The major strength of this study was the use of a large sample size from a nationwide database with a prolonged follow-up duration of >1 year. The most challenging aspect of this study was the elimination of selection bias for contrast medium use for CT in patients with different clinical conditions and severity of impaired kidney function. To overcome this selection bias, propensity score matching was used so that the 2 cohorts could be meaningfully compared. Also, the matched patients in the study and comparison cohorts had undergone equal times of CTs during the study period with the only difference of contrast medium use or not. Third, we excluded patients who underwent coronary angiography, which would have resulted in a greater risk of CIN compared with CT. Fourth, we excluded patients with advanced CKD as such patients are prone to developing ESRD and need dialysis even after a minor disease event.

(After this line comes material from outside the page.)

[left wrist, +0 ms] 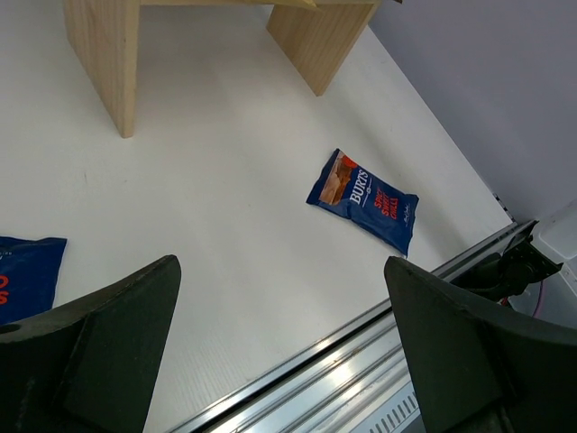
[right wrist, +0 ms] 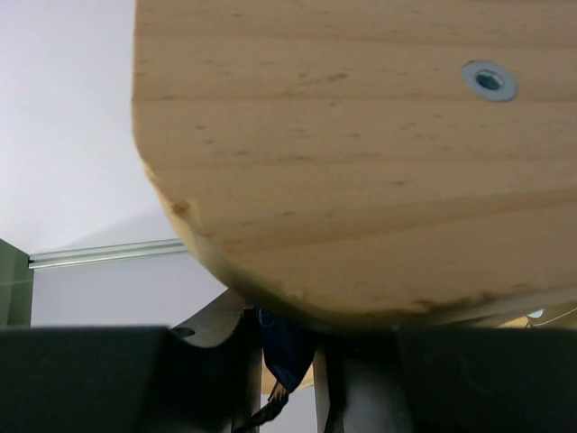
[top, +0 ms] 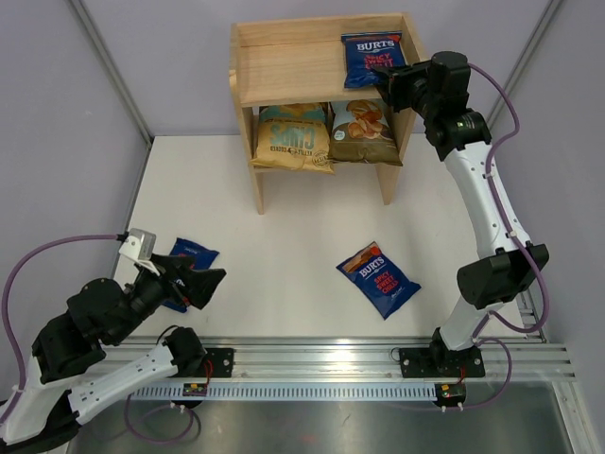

The study had several limitations. First, the major limitation of our used database, NHIRD, was the lacking of clinical laboratory data, that is, the creatinine level of each patient, pre- and postcontrast medium exposure for CT. Also, some detailed information, such as the volume of used contrast medium, was not available. Although short-time kidney function change could not be evaluated, our study still provided a valuable long-term observation result. Nearly all the published articles focused on short-term kidney function change, that is, CIN, and long-term observation study was extremely rare because of complexity. Second, the enrolled patients in the study and comparison cohorts might have been in different stages of CKD. However, because of the large enrollee population, the patients with different levels of CKD severity would likely have been distributed equally. Third, preventive procedures before contrast medium exposure could not be evaluated in the present study.

CONCLUSION

Contrast medium exposure for CT was not associated with an increased risk of ESRD development in nonadvanced CKD patients. But when intensive contrast medium exposure for CT was mandatory, alternative imaging modality without contrast medium use should be considered.